[SUPPLIED DATA]
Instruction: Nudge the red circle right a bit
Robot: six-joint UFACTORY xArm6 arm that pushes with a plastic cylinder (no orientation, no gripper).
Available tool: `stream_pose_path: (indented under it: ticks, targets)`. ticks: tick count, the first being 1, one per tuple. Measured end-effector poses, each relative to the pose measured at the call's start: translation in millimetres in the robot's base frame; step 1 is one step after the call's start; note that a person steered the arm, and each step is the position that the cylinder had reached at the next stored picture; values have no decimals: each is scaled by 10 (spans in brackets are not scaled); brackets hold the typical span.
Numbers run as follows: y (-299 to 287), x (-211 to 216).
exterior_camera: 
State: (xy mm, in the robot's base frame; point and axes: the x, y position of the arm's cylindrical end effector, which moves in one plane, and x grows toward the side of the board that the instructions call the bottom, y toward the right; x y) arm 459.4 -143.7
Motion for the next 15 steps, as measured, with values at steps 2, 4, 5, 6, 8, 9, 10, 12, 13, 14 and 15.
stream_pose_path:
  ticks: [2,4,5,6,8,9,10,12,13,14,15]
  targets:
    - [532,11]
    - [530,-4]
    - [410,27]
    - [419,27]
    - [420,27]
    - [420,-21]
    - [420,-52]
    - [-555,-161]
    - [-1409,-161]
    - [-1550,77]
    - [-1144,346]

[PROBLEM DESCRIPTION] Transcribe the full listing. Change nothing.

[EXERCISE RESPONSE]
Instruction: Nudge the red circle right a bit
Robot: six-joint UFACTORY xArm6 arm that pushes with a plastic cylinder (no orientation, no gripper).
Available tool: `stream_pose_path: (indented under it: ticks, targets)`. ticks: tick count, the first being 1, one per tuple. Measured end-effector poses, each relative to the pose measured at the call's start: translation in millimetres in the robot's base frame; step 1 is one step after the call's start; note that a person steered the arm, and each step is the position that the cylinder had reached at the next stored picture; values have no decimals: each is scaled by 10 (spans in brackets are not scaled); brackets hold the typical span.
Numbers run as follows: y (-299 to 287), x (-211 to 216).
exterior_camera: 
State: (xy mm, in the robot's base frame; point and axes: the x, y position of the arm's cylindrical end effector, which moves in one plane, and x grows toward the side of the board that the instructions call the bottom, y toward the right; x y) arm 459.4 -143.7
Motion for the next 15 steps, as measured, with values at steps 2, 4, 5, 6, 8, 9, 10, 12, 13, 14 and 15.
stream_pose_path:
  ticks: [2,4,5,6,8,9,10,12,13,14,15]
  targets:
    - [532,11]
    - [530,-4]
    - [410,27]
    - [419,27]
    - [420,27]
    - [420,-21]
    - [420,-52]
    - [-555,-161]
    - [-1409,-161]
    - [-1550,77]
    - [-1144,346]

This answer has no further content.